Tatum convinced then PGA Tour commissioner Tim Finchem to take a meeting on the topic. Sufficiently intrigued after their get-together, Finchem sent the Tour’s head of design and construction, Chris Gray, to take a look. On a misty, foggy day in the winter of 1998, Tatum and Gray toured the dilapidated layout. Gray’s initial impressions were negative — “it was barely a golf course,” he said. The more he saw, however, the more he liked. Gray knew he had a tough task ahead.
“You could just see Harding was a good piece of ground, and with all the framing of the trees you could generate a classic course,” Gray told Kroichick. “And the fact you could rehabilitate such a tragedy was appealing.”
From there, it took three years of complicated, at times contentious legal, political and financial maneuvering to bring Harding’s bright future into focus. Mayor Willie Brown and a cast of many others fought the necessary battles, including how the course would be managed, and found the funds — $16 million — to bring it off. Finchem, for his part agreed to stage a World Golf Championships event there every three years, starting in 2005.
Gray and the PGA Tour design team stretched the layout by more than 400 yards, to nearly 7,200 yards. They relocated the green at the long par-4 18th green to make the hole a showstopper, with a bite-off-as-much-as-you-can-chew drive over Lake Merced, followed by an uphill approach to a three-tiered putting surface. They added a spiffy new clubhouse. By 2005, Harding Park was ready for its closeup.
Tiger Woods couldn’t believe his eyes when he arrived for the WGC-American Express Championship that year. “It’s certainly not the golf course when I was young playing it,” Woods said. “It’s unbelievable how much they’ve changed the golf course. It used to be basically a clover field. The greens are perfectly smooth. It’s just hard to believe what they’ve done here.”
Woods won the event in 2005, edging John Daly in a playoff, and was the star of the team when the U.S. defeated the Internationals in the 2009 Presidents Cup at Harding.

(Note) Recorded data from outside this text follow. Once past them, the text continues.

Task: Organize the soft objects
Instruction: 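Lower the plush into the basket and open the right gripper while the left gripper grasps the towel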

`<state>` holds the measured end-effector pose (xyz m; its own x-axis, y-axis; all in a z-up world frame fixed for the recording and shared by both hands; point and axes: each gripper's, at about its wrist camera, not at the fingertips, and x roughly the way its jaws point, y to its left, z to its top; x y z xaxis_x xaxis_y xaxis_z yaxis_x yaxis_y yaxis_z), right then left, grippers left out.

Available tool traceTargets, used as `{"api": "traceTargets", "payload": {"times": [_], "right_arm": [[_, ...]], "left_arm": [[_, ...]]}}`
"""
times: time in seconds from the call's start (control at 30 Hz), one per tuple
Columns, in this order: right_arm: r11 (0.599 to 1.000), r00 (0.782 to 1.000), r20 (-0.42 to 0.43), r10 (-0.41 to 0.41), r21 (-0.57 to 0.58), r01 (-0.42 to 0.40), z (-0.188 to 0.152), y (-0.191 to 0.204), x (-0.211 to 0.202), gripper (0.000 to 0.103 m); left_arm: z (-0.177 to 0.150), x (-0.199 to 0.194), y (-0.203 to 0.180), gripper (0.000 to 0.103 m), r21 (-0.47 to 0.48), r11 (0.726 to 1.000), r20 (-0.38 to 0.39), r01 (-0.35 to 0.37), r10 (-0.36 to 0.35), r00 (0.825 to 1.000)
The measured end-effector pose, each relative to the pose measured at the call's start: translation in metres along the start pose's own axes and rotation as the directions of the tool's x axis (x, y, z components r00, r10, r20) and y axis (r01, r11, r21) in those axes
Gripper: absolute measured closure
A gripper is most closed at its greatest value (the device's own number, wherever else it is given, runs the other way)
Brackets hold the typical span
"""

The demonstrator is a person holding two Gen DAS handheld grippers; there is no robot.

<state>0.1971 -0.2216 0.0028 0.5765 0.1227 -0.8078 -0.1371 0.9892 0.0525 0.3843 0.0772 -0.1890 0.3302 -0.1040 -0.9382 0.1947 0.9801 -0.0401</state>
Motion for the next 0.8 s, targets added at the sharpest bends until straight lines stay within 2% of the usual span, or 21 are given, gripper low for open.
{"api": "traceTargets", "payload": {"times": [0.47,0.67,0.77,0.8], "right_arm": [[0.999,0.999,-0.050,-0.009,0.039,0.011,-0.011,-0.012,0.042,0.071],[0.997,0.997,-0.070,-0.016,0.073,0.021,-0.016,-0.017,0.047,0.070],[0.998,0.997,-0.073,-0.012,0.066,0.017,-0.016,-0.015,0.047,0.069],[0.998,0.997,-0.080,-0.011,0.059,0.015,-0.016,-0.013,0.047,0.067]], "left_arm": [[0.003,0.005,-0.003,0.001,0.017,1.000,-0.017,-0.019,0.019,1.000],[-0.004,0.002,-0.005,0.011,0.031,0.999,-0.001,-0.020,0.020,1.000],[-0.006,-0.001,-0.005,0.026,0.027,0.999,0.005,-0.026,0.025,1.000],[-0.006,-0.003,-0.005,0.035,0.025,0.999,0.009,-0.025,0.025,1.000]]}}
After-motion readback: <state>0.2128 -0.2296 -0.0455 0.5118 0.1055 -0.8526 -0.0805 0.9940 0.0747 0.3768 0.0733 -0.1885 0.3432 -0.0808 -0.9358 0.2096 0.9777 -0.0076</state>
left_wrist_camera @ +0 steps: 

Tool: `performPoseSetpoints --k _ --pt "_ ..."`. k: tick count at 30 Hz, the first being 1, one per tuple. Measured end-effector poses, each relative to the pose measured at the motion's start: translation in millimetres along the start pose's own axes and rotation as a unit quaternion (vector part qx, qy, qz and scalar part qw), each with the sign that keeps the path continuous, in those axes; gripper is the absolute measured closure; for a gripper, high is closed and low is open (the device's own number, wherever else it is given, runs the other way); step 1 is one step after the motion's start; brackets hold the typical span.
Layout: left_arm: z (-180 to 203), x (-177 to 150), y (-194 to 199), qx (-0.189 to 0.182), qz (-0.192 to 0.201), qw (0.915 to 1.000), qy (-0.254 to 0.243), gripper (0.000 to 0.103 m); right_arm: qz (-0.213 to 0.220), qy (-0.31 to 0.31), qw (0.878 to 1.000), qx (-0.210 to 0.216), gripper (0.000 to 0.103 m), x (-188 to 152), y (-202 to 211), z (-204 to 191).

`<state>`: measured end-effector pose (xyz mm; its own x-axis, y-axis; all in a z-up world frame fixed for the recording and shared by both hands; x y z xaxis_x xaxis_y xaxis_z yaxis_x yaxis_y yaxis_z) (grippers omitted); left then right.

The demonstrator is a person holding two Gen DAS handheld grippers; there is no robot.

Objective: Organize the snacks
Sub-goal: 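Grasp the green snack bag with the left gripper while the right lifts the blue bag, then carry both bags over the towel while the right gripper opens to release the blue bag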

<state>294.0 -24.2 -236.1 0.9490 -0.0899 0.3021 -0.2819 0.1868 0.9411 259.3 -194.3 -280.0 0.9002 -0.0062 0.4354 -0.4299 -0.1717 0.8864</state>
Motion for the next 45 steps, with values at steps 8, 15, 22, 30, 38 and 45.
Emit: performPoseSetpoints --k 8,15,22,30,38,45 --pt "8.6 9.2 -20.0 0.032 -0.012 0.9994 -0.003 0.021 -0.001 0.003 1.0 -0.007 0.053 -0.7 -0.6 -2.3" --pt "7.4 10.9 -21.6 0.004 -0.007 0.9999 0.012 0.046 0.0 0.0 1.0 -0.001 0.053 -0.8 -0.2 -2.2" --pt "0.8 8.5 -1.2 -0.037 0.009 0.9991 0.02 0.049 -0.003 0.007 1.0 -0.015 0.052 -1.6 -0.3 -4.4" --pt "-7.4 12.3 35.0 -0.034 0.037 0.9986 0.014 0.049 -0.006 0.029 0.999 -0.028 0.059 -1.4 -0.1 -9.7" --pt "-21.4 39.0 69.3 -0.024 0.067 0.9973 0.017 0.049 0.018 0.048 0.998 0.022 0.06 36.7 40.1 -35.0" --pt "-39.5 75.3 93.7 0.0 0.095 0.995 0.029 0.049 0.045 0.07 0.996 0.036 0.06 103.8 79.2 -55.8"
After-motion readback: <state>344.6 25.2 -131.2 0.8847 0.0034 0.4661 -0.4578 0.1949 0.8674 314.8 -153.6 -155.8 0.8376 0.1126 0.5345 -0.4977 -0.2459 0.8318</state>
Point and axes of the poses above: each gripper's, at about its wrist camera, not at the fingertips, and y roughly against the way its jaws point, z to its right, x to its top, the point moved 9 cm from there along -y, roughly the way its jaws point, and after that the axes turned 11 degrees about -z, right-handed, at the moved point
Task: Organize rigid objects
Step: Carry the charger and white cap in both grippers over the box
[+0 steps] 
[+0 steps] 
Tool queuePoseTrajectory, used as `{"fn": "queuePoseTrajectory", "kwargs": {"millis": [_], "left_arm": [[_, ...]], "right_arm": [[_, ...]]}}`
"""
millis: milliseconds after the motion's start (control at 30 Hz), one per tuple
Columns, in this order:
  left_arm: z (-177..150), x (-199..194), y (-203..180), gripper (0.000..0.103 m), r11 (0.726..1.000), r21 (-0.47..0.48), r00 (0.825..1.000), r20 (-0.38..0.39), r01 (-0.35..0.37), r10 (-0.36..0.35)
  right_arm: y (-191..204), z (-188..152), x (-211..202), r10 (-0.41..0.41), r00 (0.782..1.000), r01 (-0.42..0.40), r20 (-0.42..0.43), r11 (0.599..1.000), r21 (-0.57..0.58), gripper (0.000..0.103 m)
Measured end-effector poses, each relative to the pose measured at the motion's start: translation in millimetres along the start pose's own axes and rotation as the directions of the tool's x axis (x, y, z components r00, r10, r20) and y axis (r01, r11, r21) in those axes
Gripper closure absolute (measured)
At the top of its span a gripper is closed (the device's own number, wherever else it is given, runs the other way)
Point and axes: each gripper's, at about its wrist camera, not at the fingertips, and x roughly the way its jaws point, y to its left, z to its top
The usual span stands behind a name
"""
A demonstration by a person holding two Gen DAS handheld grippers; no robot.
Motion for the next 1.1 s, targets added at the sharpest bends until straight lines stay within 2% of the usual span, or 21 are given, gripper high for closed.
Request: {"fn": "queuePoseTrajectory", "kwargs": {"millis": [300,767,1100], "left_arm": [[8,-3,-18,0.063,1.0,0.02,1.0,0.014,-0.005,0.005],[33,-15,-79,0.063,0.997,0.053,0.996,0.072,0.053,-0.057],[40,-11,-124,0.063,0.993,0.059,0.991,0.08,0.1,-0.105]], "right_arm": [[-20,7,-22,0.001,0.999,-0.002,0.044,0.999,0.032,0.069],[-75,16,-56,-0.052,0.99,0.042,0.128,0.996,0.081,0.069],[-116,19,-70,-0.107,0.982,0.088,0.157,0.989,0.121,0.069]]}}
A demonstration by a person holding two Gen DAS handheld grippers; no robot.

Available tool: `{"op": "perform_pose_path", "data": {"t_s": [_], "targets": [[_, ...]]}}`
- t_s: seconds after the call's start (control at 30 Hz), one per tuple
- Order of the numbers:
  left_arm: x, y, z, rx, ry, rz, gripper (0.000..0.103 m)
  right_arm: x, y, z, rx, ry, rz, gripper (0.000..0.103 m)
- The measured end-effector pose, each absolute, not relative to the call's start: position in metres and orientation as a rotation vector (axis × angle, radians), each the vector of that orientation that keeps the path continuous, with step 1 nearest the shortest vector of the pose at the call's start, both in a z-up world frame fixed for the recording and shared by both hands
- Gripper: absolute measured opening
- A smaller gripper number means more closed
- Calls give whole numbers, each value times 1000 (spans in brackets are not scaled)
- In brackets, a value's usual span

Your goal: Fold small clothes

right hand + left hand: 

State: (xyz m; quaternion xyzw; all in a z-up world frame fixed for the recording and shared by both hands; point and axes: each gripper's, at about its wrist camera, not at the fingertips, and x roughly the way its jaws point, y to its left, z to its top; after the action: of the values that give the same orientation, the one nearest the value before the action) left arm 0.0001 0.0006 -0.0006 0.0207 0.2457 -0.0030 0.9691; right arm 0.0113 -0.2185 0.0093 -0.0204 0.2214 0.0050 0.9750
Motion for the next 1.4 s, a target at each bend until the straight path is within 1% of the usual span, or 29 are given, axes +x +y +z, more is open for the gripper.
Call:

After playing host to three PGA Tour Champions Charles Schwab Cup Championships in 2010, 2011 and 2013, Harding Park hosted the 2015 WGC-Cadillac Match Play Championship. In a compelling final, Rory McIlroy downed Gary Woodland, 4&2.
Now, a crown jewel awaits ancient Harding Park — the PGA Championship. In 2020 alone, it’s been a rocky road, with the tournament postponed from its mid-May dates into its old time slot in early August. No spectators will be on hand to celebrate Harding and its major. If you listen, however, you may hear a cheer from far above. That will be Sandy Tatum whooping it up.